After checking the listing below, say how many of its lines contain the string "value". Only the number is needed.

--- --- ---

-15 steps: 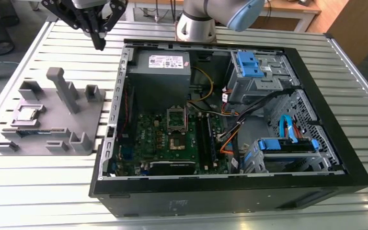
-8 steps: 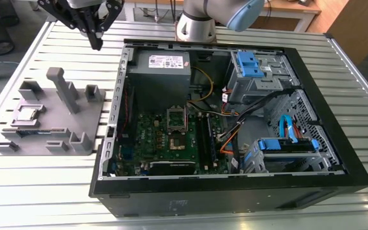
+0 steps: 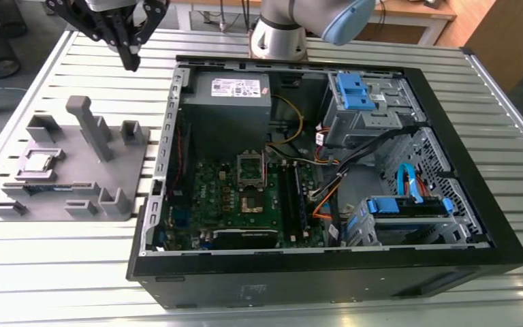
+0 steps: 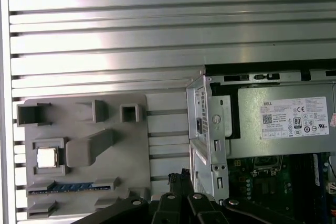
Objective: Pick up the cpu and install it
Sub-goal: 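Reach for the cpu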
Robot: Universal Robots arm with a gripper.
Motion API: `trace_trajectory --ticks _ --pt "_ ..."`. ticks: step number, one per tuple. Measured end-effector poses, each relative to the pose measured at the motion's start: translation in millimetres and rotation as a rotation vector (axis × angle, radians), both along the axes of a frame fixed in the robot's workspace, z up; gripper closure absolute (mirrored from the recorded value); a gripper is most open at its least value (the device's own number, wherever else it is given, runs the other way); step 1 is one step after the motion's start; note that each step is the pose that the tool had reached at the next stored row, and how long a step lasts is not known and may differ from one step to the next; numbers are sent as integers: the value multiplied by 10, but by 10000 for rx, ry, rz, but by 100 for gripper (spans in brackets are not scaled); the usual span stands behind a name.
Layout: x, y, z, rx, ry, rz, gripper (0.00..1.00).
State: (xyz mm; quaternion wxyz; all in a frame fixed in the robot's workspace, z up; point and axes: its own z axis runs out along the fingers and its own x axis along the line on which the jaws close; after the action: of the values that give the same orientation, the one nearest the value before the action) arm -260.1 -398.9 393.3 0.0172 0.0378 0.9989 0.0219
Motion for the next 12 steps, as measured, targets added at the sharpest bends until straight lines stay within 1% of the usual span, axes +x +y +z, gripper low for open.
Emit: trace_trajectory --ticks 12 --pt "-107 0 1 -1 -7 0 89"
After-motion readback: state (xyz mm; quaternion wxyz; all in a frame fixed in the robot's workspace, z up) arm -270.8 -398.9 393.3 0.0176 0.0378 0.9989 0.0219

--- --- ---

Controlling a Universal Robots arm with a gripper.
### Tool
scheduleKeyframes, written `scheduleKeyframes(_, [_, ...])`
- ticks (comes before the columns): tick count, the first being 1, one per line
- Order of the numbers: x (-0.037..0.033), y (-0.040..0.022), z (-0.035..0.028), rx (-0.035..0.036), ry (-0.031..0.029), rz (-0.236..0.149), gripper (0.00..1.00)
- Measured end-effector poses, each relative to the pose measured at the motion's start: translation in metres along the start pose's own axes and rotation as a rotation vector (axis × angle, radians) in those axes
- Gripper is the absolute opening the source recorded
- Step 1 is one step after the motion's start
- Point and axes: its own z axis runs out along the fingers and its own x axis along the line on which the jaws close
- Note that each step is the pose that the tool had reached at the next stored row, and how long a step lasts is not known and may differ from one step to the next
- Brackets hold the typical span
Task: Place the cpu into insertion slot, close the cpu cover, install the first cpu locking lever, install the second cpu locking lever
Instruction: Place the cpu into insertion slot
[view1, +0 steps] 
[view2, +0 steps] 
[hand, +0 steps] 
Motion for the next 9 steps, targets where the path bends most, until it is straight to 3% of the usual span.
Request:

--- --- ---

# SOLUTION BELOW
2